:: Recorded data ::

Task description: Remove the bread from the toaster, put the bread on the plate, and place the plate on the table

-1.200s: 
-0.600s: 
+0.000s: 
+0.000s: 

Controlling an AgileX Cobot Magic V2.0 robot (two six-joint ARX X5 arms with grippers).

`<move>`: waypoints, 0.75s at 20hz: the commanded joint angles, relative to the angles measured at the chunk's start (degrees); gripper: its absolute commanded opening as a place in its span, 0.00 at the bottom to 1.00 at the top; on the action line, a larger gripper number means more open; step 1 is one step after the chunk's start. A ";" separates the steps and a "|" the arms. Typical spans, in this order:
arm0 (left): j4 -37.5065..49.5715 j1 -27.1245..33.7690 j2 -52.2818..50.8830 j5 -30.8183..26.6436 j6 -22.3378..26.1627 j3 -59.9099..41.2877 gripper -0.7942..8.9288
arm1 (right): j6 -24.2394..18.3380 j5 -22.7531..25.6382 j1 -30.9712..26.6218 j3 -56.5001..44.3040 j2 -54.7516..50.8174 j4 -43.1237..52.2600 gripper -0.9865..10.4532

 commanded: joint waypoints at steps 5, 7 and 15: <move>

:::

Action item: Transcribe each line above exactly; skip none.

Solution to this exercise:
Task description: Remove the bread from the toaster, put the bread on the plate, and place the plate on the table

-1.200s: 
-0.600s: 
+0.000s: 
+0.000s: 

Controlling an AgileX Cobot Magic V2.0 robot (two six-joint ARX X5 arms with grippers).

`<move>`: waypoints, 0.75s at 20hz: the commanded joint angles, relative to the angles measured at the chunk's start (degrees); gripper: its absolute commanded opening as a place in its span, 0.00 at the bottom to 1.00 at the top; on the action line, a larger gripper number means more open; step 1 is one step after the chunk's start. A ";" separates the steps and a "|" the arms. Typical spans, in this order:
arm0 (left): j4 -37.5065..49.5715 j1 -27.1245..33.7690 j2 -52.2818..50.8830 j5 -30.8183..26.6436 j6 -22.3378..26.1627 j3 -59.9099..41.2877 gripper -0.7942..8.9288
arm1 (right): j6 -24.2394..18.3380 j5 -22.7531..25.6382 j1 -30.9712..26.6218 j3 -56.5001..44.3040 j2 -54.7516..50.8174 j4 -43.1237..52.2600 gripper -0.9865..10.4532

 commanded: joint waypoints at steps 5, 7 and 15: <move>

The work for this exercise is now done.